Lysosomal storage disorders are caused by missing enzymes, leading to a buildup of potentially harmful substances. Symptoms may include developmental delay, intellectual disability, frequent ear infections, inguinal hernias, low tone, hearing loss, enlargement of the liver and spleen, joint restrictions, and coarse facial features, as well as bone, lung, and heart problems. More than 50 lysosomal storage disorders are known to date, including various subtypes of mucopolysaccharidosis (MPS) such as Hurler syndrome (MPSI), Hunter Syndrome (MPSII), Sanfilippo syndrome (MPSIII A, B, C, and D), and Morquio syndrome (MPSIVA), as well as other lysosomal disorders such as Gaucher disease (types 1, 2 and 3), Pompe disease (infantile and late onset), Fabry disease, Niemann Pick C disease, ASMD deficiency, alpha-mannosidosis, and all other oligosaccharidoses and various subtypes of mucolipidosis, to name a few. Early diagnosis is critical to initiate timely therapy and counsel families about recurrence risk for future pregnancies. The BoLD program is also one of two sites in Massachusetts for the follow up of positive newborn screening cases identified by the New England newborn screening program to be at risk for MPSI or Pompe disease.

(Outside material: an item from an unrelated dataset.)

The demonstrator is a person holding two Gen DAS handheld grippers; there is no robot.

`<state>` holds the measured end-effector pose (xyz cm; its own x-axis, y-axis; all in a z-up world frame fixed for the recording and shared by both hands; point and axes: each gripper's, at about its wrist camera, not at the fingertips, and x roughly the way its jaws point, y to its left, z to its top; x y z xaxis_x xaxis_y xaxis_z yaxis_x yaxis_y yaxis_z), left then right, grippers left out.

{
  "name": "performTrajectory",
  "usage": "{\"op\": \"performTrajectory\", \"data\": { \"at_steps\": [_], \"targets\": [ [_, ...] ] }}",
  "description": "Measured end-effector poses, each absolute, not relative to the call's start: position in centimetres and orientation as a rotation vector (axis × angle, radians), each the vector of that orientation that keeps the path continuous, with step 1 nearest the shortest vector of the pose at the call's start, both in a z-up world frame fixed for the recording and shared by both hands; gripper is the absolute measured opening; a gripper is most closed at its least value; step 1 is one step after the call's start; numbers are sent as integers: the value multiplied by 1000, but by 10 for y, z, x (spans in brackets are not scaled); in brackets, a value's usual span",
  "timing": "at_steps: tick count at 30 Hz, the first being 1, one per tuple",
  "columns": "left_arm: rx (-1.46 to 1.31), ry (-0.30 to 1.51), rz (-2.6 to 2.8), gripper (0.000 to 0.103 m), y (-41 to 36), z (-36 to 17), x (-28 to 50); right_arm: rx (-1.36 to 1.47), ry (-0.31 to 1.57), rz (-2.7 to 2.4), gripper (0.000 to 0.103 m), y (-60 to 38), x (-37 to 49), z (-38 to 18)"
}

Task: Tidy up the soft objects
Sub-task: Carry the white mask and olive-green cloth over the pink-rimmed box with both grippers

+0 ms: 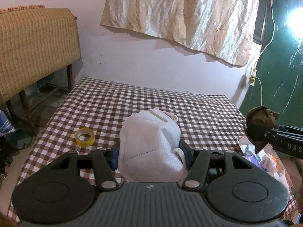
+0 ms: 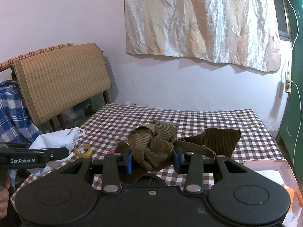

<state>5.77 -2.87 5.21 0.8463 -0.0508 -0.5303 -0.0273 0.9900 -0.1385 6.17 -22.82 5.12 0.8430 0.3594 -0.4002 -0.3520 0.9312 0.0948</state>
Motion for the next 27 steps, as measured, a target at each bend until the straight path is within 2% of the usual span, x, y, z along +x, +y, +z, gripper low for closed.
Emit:
{"op": "performTrajectory", "data": {
  "at_steps": [27],
  "targets": [
    [-104,586,-180,60,-98,45,91,29,429,261,47,-299,61,52]
  ]
}}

Why Boston Children’s Hospital?

We offer integrated, individualized, multidisciplinary inpatient and outpatient care for all patients with lysosomal storage disorders, as well as market-approved treatments and access to clinical trials when available. In addition, our team maintains close ties with a number of family support groups and patient advocacy groups who provide families facing similar challenges with additional support and helpful educational information.